Obviously Lucifer needling Alastor, especially when Alastor fights back or starts pestering Lucifer himself, is not him being racist.
But can we start looking at it from Alastor's perspective?
Lucifer, King of Hell, being at the top of the food chain, from Alastor's pov is a pompous literally-white not-man that had everything handled to him on a silver platter and lives off a privileged lifestyle, while he looks down on sinners and, on top of that, he's also a neglectful parent that has just recently started to try, and he's failing miserably.
Lucifer's insults towards Alastor are a bit too deliberate to be a coincidence: bellhop, the hired help. Mr. Useless. Alastor corrects him everytime, and Lucifer keeps insulting him that way because he doesn't like him.
Again, Lucifer is not racist, that's not the intention. But maybe let's consider that Alastor lived during the first decades of the 20th century, because he did, and the visuals from s2e4 weren't subtle; Alastor experienced racism. Alastor knows how racism looks like: he lived it.
How do you think Lucifer's behaviour looks like, when Alastor knows Lucifer hates sinners and he acts just like the rich white men he had to deal with in life?
The fandom is so very quick to dismiss the characters' background, but Alastor's gets dismissed even more easily.
In the end, what Alastor can't stand is disrespect.
Logically, Alastor would know Lucifer is not calling him the bellhop because Alastor is mixed, but Lucifer's still classist, and why should Alastor give him any grace? Lucifer doesn't deserve Alastor to cut him some slack on the matter, just like Lucifer doesn't have to like Alastor or have him in his room. It's the way Lucifer attacks him that matters, not that he's attacking him.

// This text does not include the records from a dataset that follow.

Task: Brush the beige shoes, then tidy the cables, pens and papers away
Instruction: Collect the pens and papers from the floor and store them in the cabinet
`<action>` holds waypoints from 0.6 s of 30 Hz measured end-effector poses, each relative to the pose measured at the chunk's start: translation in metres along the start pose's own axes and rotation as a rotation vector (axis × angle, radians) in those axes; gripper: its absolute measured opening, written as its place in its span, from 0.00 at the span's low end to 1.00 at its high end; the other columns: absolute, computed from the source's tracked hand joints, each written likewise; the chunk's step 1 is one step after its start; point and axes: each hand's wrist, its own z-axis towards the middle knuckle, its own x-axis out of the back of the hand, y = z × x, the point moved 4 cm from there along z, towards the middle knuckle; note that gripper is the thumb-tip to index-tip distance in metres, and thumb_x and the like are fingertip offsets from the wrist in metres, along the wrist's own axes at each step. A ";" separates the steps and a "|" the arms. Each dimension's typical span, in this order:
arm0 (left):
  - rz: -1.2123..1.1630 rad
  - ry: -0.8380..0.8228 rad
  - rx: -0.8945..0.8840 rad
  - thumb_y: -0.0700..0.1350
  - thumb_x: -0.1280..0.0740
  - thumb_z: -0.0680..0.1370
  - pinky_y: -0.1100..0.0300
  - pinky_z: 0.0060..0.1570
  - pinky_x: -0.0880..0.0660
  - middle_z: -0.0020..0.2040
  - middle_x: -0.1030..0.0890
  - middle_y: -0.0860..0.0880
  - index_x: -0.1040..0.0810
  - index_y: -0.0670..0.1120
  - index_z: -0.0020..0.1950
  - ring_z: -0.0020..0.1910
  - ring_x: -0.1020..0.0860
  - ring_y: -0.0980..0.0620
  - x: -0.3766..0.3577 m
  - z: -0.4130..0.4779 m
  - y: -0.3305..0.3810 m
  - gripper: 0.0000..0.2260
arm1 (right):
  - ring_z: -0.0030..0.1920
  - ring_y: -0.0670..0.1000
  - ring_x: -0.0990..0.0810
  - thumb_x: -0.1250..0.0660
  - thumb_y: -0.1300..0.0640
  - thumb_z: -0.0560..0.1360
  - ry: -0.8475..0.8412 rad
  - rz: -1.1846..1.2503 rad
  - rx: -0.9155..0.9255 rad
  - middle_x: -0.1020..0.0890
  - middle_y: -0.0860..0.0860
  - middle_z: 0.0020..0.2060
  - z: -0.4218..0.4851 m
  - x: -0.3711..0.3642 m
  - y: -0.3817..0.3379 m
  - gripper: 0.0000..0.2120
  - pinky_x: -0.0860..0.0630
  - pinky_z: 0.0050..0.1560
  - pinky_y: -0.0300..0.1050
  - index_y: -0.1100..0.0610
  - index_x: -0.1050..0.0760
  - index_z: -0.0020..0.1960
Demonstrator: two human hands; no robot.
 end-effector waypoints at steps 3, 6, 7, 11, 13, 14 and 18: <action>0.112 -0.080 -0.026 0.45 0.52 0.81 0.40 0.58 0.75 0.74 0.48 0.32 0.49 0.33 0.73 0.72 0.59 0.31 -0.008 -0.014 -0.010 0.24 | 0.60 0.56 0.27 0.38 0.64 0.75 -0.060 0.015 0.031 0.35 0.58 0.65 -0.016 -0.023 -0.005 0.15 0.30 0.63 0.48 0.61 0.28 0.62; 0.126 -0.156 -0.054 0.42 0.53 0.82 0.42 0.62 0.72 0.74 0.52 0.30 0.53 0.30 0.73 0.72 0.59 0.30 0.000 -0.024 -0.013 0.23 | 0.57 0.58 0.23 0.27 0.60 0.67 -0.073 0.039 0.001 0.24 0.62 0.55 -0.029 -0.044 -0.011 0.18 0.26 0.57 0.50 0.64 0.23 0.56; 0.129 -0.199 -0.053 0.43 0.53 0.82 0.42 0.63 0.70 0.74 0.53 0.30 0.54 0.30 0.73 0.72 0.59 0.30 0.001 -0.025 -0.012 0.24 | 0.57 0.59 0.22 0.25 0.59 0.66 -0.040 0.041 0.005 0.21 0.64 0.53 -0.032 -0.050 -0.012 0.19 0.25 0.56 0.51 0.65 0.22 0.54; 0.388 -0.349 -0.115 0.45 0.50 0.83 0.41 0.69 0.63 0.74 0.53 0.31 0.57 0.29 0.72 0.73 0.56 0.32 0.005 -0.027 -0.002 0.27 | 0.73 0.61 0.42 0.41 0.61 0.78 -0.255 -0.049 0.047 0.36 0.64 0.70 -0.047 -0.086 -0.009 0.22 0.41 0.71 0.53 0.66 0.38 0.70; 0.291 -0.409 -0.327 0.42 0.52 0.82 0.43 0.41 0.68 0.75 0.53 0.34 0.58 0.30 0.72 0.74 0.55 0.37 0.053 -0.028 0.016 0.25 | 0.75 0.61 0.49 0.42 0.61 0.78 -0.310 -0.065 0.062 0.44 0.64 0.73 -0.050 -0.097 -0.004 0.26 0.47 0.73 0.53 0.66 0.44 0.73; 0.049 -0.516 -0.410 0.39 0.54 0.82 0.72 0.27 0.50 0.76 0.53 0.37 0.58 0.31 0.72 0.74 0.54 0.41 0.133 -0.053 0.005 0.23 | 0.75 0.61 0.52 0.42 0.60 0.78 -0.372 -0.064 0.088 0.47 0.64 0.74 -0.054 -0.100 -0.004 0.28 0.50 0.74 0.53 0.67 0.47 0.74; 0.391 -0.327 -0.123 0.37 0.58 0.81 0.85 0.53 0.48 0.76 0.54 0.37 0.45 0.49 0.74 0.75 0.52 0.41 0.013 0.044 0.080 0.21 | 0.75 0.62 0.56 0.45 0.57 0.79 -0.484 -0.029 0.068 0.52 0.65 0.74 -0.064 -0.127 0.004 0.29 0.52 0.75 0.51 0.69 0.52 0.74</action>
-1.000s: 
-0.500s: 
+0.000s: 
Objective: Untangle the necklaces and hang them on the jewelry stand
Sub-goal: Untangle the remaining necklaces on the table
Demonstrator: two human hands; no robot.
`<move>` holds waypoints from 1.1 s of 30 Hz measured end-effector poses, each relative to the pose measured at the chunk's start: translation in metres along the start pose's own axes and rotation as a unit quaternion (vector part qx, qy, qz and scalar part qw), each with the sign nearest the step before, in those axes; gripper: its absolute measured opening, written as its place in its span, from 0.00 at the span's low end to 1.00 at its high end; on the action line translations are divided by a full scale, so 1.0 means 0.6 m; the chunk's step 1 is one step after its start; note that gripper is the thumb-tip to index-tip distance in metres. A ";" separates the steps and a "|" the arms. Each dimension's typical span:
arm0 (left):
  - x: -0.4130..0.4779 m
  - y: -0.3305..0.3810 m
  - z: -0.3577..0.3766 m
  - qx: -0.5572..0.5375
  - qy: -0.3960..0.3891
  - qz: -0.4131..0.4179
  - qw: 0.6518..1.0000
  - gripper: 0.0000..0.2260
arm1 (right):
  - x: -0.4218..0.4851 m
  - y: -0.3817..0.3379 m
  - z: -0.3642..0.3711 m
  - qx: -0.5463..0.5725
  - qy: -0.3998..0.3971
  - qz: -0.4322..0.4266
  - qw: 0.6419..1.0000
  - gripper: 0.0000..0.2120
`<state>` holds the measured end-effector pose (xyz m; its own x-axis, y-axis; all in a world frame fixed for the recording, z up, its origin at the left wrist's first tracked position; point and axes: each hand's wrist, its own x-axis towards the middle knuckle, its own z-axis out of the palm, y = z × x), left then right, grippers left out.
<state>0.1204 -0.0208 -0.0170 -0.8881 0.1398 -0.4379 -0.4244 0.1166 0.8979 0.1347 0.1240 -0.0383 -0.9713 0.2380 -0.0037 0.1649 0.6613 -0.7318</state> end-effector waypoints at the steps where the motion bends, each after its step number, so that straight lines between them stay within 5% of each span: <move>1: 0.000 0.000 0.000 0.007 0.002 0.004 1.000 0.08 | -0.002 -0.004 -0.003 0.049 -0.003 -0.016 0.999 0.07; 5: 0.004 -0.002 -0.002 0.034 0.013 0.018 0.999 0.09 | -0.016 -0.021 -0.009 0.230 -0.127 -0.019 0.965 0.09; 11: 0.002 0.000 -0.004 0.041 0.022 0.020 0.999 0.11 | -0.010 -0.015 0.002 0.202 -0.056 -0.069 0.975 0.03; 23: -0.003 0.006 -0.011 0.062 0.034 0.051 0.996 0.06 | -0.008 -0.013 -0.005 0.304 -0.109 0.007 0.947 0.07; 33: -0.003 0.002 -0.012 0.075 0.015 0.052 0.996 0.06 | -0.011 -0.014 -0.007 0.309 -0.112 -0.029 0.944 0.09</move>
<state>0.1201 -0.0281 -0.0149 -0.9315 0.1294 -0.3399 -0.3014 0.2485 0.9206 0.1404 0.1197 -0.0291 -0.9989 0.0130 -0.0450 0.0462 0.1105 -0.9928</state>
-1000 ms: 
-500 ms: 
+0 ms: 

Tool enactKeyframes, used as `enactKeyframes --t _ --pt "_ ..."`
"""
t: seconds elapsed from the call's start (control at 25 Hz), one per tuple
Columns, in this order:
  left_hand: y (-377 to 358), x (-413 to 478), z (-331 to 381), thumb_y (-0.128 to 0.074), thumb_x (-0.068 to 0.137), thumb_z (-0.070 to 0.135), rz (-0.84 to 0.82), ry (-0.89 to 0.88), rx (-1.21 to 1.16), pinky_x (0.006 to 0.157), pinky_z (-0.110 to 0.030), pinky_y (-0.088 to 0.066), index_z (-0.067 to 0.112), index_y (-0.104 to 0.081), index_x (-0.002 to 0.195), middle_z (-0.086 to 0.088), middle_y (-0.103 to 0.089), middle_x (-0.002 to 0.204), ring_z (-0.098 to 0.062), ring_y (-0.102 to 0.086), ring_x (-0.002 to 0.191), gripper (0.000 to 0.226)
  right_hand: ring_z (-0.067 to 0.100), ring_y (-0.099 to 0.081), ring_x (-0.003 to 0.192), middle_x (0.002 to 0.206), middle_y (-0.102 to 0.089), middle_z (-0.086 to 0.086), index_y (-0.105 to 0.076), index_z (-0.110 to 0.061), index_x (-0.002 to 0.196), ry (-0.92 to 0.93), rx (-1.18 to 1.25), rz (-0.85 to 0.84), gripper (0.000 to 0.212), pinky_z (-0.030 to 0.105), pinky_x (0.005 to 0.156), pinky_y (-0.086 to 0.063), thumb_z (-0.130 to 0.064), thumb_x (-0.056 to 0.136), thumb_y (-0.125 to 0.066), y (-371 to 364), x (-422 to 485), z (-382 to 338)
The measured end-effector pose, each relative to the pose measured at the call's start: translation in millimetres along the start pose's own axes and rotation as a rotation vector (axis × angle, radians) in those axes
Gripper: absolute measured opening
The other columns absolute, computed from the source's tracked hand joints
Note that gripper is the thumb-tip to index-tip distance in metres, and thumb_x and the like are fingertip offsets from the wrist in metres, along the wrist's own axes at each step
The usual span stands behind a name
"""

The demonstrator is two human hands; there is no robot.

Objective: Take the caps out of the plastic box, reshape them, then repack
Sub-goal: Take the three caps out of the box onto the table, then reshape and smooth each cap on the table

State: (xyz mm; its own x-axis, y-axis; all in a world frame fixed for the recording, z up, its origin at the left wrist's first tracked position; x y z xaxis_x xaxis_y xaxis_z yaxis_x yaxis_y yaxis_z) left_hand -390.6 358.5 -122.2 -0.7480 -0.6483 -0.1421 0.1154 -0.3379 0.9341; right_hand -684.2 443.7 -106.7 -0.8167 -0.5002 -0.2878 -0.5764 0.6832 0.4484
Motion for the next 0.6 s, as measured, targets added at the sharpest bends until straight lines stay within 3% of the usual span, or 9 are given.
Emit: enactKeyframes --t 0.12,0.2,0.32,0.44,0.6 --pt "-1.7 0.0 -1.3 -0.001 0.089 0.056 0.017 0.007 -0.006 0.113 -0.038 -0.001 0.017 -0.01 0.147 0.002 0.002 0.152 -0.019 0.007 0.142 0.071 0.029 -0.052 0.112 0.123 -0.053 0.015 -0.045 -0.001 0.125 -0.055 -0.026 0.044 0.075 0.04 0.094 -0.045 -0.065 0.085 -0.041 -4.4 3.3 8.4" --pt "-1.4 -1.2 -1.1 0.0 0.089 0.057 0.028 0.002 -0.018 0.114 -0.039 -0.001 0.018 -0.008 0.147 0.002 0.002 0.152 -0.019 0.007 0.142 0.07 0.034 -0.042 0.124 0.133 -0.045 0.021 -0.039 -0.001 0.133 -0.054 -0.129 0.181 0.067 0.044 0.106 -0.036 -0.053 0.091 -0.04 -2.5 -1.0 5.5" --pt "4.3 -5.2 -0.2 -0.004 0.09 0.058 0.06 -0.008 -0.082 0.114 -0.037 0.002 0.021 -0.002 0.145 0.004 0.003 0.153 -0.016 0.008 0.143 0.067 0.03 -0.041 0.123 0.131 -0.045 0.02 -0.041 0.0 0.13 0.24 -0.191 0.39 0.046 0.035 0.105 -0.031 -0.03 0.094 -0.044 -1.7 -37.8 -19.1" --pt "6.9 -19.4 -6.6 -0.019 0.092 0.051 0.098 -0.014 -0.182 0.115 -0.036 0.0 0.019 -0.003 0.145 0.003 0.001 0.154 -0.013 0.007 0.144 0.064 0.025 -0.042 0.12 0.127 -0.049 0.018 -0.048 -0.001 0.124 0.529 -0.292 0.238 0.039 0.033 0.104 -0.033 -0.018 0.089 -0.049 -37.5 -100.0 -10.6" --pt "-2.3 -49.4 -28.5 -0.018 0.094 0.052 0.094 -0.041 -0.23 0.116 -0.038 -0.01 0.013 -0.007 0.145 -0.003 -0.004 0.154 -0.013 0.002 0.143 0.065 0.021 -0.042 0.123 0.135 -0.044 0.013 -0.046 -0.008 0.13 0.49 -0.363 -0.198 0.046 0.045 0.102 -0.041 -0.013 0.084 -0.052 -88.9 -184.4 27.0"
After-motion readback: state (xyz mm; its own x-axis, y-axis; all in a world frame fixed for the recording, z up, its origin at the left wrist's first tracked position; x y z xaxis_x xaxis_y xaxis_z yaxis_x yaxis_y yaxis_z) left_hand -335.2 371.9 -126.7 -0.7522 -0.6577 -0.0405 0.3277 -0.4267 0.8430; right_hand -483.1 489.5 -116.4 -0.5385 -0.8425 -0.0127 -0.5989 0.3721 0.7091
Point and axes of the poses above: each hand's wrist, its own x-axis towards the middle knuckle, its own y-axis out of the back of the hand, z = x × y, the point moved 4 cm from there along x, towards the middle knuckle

Alastor and Vaggie don't get along either, but Vaggie doesn't get under Alastor's skin because her assessment of him is not wrong, and doesn't dismiss him or dimminish his role in the hotel. She's annoyed by his antics, not that he's a sinner existing in her proximity.
Lucifer has a lot of prejudice against sinners, and he's right now incapable of viewing even the ones at the hotel as people trying to get better or worthy of being remembered. Alastor has all the reasons to draw comparisons between the disrespect he received in life for something he couldn't change and the insults Lucifer throws at him, because the sources are not too dissimilar at their core.
It's something humans do subconsciously and, I know this sounds crazy for some, but Alastor is human like the others. Even if he hates to show it.